▸ **Work request**
A faithful copy of all the data is the goal; omit the pictures.

▸ **Provided data**
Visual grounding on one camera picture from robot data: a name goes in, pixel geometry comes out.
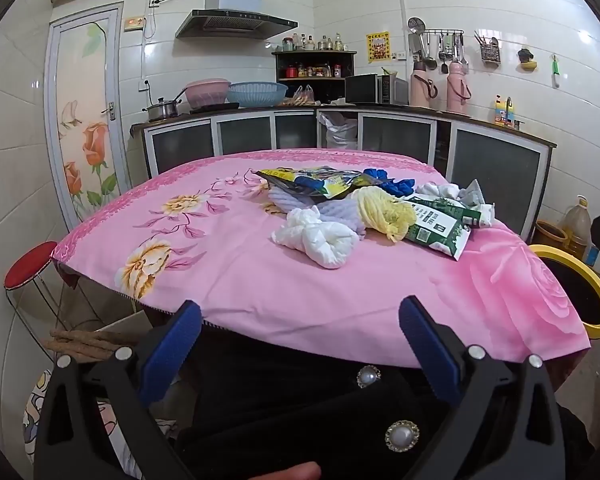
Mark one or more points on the black induction cooker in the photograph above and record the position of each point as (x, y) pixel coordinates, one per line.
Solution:
(215, 107)

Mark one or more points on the yellow rimmed bin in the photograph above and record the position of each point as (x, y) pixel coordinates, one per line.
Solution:
(575, 285)

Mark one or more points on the red white wall box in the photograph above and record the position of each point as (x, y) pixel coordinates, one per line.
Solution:
(135, 22)

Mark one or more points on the green white brush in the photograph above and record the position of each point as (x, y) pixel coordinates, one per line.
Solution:
(556, 72)

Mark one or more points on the large cooking oil bottle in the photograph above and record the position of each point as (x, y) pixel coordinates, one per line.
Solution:
(576, 225)

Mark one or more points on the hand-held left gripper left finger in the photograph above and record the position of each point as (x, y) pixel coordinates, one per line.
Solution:
(172, 349)

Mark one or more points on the green white packet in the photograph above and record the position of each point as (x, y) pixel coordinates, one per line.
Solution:
(440, 230)

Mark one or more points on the yellow yarn bundle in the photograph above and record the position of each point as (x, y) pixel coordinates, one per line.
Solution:
(380, 210)

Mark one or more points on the blue plastic basket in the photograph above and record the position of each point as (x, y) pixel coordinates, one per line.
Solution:
(257, 94)

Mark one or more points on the dark corner shelf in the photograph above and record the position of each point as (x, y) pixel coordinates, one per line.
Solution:
(341, 67)

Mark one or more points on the pink plastic basin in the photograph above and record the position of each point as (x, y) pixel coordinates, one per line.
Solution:
(207, 92)

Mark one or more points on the microwave oven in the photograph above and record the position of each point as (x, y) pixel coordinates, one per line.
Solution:
(365, 89)

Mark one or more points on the white knotted plastic bag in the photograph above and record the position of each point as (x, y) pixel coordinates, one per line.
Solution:
(320, 242)

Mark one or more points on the black garment with pearl buttons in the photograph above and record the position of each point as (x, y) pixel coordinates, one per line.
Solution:
(290, 410)

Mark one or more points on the yellow wall poster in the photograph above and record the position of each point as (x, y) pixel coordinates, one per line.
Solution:
(378, 47)

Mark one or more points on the pink floral tablecloth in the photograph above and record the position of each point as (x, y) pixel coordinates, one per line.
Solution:
(280, 300)

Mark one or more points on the floral print door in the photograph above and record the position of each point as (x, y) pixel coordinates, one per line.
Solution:
(87, 110)

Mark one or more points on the pink thermos flask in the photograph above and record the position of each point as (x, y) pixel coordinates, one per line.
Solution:
(420, 90)
(457, 92)

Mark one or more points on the brown plastic bucket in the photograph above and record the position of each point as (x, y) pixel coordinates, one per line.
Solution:
(547, 237)

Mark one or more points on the white sack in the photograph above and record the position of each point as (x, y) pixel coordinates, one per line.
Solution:
(337, 132)

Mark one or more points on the red round stool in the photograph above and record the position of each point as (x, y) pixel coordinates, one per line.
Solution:
(30, 265)

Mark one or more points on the row of seasoning bottles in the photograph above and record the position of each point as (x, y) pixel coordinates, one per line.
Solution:
(310, 42)

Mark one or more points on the white cloth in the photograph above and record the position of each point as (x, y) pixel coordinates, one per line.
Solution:
(442, 191)

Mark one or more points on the range hood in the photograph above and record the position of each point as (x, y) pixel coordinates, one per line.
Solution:
(235, 22)

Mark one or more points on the lavender yarn bundle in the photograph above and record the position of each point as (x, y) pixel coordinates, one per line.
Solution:
(300, 205)

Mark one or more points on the sink faucet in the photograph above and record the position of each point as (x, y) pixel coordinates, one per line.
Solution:
(517, 117)

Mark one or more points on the kitchen cabinet with glass doors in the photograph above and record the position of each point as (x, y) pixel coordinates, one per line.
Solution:
(395, 135)

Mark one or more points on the row of hanging kitchen utensils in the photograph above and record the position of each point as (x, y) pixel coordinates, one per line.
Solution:
(420, 42)

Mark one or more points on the snack bags in plastic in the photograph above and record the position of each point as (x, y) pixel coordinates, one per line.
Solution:
(297, 97)

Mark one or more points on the yellow sponge holder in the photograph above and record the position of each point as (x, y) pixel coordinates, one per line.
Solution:
(527, 62)

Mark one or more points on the row of spice jars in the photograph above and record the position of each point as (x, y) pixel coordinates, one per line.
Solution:
(307, 71)

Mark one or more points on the steel pot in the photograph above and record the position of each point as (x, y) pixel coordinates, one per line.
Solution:
(161, 110)

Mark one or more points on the blue cloth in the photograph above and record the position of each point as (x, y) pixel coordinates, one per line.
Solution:
(395, 186)

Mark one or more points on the printed cloth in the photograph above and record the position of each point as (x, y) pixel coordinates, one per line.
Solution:
(32, 420)

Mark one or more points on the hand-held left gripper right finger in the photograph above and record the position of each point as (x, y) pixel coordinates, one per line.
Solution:
(427, 350)

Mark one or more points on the yellow snack packet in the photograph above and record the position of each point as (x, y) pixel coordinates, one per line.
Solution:
(325, 182)

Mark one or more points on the white green wrapper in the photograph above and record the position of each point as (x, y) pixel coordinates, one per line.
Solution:
(484, 212)

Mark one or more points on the person's left hand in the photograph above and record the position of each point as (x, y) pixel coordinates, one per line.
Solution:
(292, 473)

▸ **Written response**
Visual grounding on one camera picture from robot data: a name goes in, pixel geometry comes out.
Mark one or more points on the black induction cooker in the photograph above and record the position of each point as (x, y) pixel coordinates, one per line.
Solution:
(215, 107)

Mark one or more points on the yellow rimmed bin in the photograph above and record the position of each point as (x, y) pixel coordinates, one per line.
Solution:
(575, 285)

Mark one or more points on the red white wall box in the photograph above and record the position of each point as (x, y) pixel coordinates, one per line.
Solution:
(135, 22)

Mark one or more points on the green white brush in the photograph above and record the position of each point as (x, y) pixel coordinates, one per line.
Solution:
(556, 72)

Mark one or more points on the large cooking oil bottle in the photograph above and record the position of each point as (x, y) pixel coordinates, one per line.
Solution:
(576, 225)

Mark one or more points on the hand-held left gripper left finger in the photograph above and record the position of each point as (x, y) pixel coordinates, one per line.
Solution:
(172, 349)

Mark one or more points on the green white packet in the photograph above and record the position of each point as (x, y) pixel coordinates, one per line.
Solution:
(440, 230)

Mark one or more points on the yellow yarn bundle in the photograph above and record the position of each point as (x, y) pixel coordinates, one per line.
Solution:
(380, 210)

Mark one or more points on the blue plastic basket in the photograph above and record the position of each point as (x, y) pixel coordinates, one per line.
Solution:
(257, 94)

Mark one or more points on the dark corner shelf in the photograph above and record the position of each point as (x, y) pixel coordinates, one per line.
Solution:
(341, 67)

Mark one or more points on the pink plastic basin in the photograph above and record the position of each point as (x, y) pixel coordinates, one per line.
Solution:
(207, 92)

Mark one or more points on the microwave oven in the photograph above and record the position of each point as (x, y) pixel coordinates, one per line.
Solution:
(365, 89)

Mark one or more points on the white knotted plastic bag in the photograph above and record the position of each point as (x, y) pixel coordinates, one per line.
Solution:
(320, 242)

Mark one or more points on the black garment with pearl buttons in the photograph above and record the position of each point as (x, y) pixel coordinates, one per line.
Solution:
(290, 410)

Mark one or more points on the yellow wall poster in the photograph above and record the position of each point as (x, y) pixel coordinates, one per line.
Solution:
(378, 47)

Mark one or more points on the pink floral tablecloth in the photograph above and record the position of each point as (x, y) pixel coordinates, one per line.
Solution:
(280, 300)

Mark one or more points on the floral print door in the photograph above and record the position of each point as (x, y) pixel coordinates, one per line.
Solution:
(87, 110)

Mark one or more points on the pink thermos flask in the photograph above and record the position of each point as (x, y) pixel coordinates, one per line.
Solution:
(420, 90)
(457, 92)

Mark one or more points on the brown plastic bucket in the photograph above and record the position of each point as (x, y) pixel coordinates, one per line.
Solution:
(547, 237)

Mark one or more points on the white sack in the photograph above and record the position of each point as (x, y) pixel coordinates, one per line.
Solution:
(337, 132)

Mark one or more points on the red round stool in the photograph above and record the position of each point as (x, y) pixel coordinates, one per line.
Solution:
(30, 265)

Mark one or more points on the row of seasoning bottles in the photograph above and record the position of each point as (x, y) pixel coordinates, one per line.
Solution:
(310, 42)

Mark one or more points on the white cloth in the photograph above and record the position of each point as (x, y) pixel coordinates, one per line.
Solution:
(442, 191)

Mark one or more points on the range hood in the photograph above and record the position of each point as (x, y) pixel coordinates, one per line.
Solution:
(235, 22)

Mark one or more points on the lavender yarn bundle in the photograph above and record the position of each point as (x, y) pixel coordinates, one per line.
Solution:
(300, 205)

Mark one or more points on the sink faucet in the photograph above and record the position of each point as (x, y) pixel coordinates, one per line.
Solution:
(517, 117)

Mark one or more points on the kitchen cabinet with glass doors in the photograph above and record the position of each point as (x, y) pixel coordinates, one per line.
Solution:
(395, 135)

Mark one or more points on the row of hanging kitchen utensils in the photograph above and record the position of each point as (x, y) pixel coordinates, one per line.
Solution:
(420, 42)

Mark one or more points on the snack bags in plastic in the photograph above and record the position of each point as (x, y) pixel coordinates, one per line.
Solution:
(297, 97)

Mark one or more points on the yellow sponge holder in the photograph above and record the position of each point as (x, y) pixel coordinates, one per line.
Solution:
(527, 62)

Mark one or more points on the row of spice jars in the photograph above and record the position of each point as (x, y) pixel coordinates, one per line.
Solution:
(307, 71)

Mark one or more points on the steel pot in the photograph above and record the position of each point as (x, y) pixel coordinates, one per line.
Solution:
(161, 110)

Mark one or more points on the blue cloth in the photograph above and record the position of each point as (x, y) pixel coordinates, one per line.
Solution:
(395, 186)

Mark one or more points on the printed cloth in the photograph above and record the position of each point as (x, y) pixel coordinates, one per line.
Solution:
(32, 420)

Mark one or more points on the hand-held left gripper right finger in the photograph above and record the position of each point as (x, y) pixel coordinates, one per line.
Solution:
(427, 350)

Mark one or more points on the yellow snack packet in the photograph above and record the position of each point as (x, y) pixel coordinates, one per line.
Solution:
(325, 182)

Mark one or more points on the white green wrapper in the photograph above and record the position of each point as (x, y) pixel coordinates, one per line.
Solution:
(484, 212)

Mark one or more points on the person's left hand in the photograph above and record the position of each point as (x, y) pixel coordinates, one per line.
Solution:
(292, 473)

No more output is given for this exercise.